As you might expect the set for this performance consists of two gardens and the back facades of their corresponding homes. One is very stately and has lush, beautiful gardens. The other is in need of repair but clearly has the potential to be a lovely home. The set largely remains the same through the performance and lighting (Michael Bill) is tactfully used to transition throughout the week. As the play begins the audience is quickly introduced to two very different sets of homeowners (the only four speaking roles in the show).
Pablo (Grayson DeJesus) and his wife Tanya (Natalie Camunas) are new to DC. After years of law school and making a name for himself, Pablo is going for partner at his firm and Tanya is gearing up to defend her doctoral dissertation. This young and cultured power couple have just bought a historic fixer upper in a very exclusive neighborhood. The two are extremely happy and to top it off are expecting their first baby in a few short weeks. After moving in they are ecstatic to get to know their new neighbors Frank and Virginia Butley (Wynn Harmon and Charlotte Mauer). The Butleys have been in DC for ages and are well established members of the community. Virginia was a long time engineer and Frank is a proud and competitive gardener. Things seem to be going well in the neighborhood until Pablo and Tanya begin to renovate their backyard and notice an issue with their property line. A disagreement about fence placement becomes a full blown border war as differences between the two couples become more and more prevalent.

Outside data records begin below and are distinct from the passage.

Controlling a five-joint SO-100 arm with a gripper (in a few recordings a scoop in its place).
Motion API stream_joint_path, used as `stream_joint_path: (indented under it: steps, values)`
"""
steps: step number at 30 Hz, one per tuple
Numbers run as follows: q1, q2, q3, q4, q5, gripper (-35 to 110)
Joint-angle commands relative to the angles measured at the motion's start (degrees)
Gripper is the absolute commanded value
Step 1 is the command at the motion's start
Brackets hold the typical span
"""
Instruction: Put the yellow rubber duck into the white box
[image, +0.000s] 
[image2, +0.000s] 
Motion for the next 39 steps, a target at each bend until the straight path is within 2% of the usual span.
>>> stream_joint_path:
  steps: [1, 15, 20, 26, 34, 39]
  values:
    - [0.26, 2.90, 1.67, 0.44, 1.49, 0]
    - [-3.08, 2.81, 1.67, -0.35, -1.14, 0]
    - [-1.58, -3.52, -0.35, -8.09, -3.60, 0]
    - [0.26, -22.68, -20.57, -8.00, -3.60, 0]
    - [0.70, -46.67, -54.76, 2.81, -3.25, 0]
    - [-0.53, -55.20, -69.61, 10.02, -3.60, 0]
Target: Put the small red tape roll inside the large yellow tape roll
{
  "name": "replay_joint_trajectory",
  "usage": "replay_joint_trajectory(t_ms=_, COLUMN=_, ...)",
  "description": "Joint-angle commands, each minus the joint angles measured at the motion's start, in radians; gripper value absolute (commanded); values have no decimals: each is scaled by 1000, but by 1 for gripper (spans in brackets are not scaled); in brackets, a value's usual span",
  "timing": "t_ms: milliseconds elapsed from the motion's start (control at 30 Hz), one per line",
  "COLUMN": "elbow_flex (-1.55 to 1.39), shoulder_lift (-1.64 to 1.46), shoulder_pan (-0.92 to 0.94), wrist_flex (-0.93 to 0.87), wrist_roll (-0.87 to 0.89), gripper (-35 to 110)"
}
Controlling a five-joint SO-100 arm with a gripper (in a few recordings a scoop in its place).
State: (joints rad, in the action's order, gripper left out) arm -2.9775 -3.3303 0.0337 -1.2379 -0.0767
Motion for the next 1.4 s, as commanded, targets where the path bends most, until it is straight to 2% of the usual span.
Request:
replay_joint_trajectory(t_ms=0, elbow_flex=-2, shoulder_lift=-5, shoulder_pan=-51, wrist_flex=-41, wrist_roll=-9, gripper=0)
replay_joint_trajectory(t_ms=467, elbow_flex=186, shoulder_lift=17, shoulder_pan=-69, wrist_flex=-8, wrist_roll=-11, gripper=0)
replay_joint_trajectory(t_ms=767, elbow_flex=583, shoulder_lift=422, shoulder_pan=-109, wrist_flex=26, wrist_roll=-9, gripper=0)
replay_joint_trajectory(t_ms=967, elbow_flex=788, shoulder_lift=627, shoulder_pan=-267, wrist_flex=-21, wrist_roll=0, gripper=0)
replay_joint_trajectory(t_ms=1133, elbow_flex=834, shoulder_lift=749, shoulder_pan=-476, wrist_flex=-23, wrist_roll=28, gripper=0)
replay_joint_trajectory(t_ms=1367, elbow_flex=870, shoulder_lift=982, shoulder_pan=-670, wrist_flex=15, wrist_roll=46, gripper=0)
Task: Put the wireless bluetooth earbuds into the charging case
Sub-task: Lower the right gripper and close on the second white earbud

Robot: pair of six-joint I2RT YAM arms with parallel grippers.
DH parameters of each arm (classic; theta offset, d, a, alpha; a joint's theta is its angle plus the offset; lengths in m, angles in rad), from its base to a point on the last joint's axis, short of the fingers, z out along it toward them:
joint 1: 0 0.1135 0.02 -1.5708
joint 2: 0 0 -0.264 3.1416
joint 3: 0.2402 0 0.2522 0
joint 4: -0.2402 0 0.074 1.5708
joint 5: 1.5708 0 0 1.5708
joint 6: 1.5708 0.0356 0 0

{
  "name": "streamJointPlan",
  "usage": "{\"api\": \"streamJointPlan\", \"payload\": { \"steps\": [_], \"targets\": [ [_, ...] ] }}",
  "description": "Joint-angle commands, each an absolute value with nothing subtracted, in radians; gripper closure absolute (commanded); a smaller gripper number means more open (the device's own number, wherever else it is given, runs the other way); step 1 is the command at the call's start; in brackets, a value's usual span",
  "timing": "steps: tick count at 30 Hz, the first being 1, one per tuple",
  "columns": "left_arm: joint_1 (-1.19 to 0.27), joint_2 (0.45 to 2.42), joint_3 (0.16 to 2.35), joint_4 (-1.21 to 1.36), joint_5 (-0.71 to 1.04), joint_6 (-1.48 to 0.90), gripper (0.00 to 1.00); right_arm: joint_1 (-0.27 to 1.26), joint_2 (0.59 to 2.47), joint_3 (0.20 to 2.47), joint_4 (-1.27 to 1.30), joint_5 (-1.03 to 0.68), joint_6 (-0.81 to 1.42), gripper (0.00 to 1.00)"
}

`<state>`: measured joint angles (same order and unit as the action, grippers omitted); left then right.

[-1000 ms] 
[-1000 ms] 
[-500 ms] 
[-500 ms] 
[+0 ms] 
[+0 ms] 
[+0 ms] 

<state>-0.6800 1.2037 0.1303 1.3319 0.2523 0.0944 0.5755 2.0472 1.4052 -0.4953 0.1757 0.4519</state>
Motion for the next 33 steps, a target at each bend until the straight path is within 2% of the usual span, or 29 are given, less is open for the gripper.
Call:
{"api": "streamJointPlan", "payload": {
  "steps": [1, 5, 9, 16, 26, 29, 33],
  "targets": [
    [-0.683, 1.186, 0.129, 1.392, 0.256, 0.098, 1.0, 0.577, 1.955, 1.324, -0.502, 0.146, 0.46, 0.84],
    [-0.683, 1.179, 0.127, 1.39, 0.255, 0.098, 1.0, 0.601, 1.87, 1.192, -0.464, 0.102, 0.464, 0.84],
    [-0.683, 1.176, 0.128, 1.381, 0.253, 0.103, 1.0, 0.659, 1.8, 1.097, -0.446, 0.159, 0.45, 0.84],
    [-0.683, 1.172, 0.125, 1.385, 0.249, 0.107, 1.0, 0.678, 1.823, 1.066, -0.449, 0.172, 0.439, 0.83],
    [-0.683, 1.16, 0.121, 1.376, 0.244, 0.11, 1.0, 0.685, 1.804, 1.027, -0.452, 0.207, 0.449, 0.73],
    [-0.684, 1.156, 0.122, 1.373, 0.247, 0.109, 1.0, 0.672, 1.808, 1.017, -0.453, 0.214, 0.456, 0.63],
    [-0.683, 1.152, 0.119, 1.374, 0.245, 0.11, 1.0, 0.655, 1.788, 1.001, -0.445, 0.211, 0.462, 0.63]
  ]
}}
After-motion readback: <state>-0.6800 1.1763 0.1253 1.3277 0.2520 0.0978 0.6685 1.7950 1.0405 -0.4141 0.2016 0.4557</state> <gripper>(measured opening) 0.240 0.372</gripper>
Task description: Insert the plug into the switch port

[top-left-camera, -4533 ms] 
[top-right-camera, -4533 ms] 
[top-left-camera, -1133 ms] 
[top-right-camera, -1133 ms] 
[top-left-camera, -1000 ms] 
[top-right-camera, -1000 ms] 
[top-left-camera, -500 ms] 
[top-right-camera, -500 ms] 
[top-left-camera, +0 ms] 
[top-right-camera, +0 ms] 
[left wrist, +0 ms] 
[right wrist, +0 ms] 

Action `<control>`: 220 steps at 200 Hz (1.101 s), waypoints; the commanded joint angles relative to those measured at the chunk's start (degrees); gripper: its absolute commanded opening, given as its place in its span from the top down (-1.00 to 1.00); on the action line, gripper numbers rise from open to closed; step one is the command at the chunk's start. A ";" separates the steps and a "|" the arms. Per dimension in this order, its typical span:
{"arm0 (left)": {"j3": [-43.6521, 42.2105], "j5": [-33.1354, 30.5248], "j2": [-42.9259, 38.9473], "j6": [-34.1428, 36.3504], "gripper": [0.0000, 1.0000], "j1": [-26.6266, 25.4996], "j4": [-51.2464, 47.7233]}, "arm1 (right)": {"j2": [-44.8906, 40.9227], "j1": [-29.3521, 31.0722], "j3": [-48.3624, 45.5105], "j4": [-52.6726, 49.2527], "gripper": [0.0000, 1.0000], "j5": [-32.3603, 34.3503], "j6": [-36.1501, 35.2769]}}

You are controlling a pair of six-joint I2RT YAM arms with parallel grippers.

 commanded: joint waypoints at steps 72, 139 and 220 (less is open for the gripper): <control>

With a lovely set design and rhythmic translations Native Gardens makes for a nice evening out. There are no stand out performances but all the actors work well together to tell an engaging story that leaves audiences remembering that our differences are what make us unique but should never serve as fences to divide us. This show although appropriate for all ages does gear it’s jokes toward a mature audience and is just under 90 minutes from start to finish, no intermission. Performances run through May 19th at the Allen theatre.
All opinions and thoughts expressed within reviews on Theatre Travels are those of the writer and not of the company at large.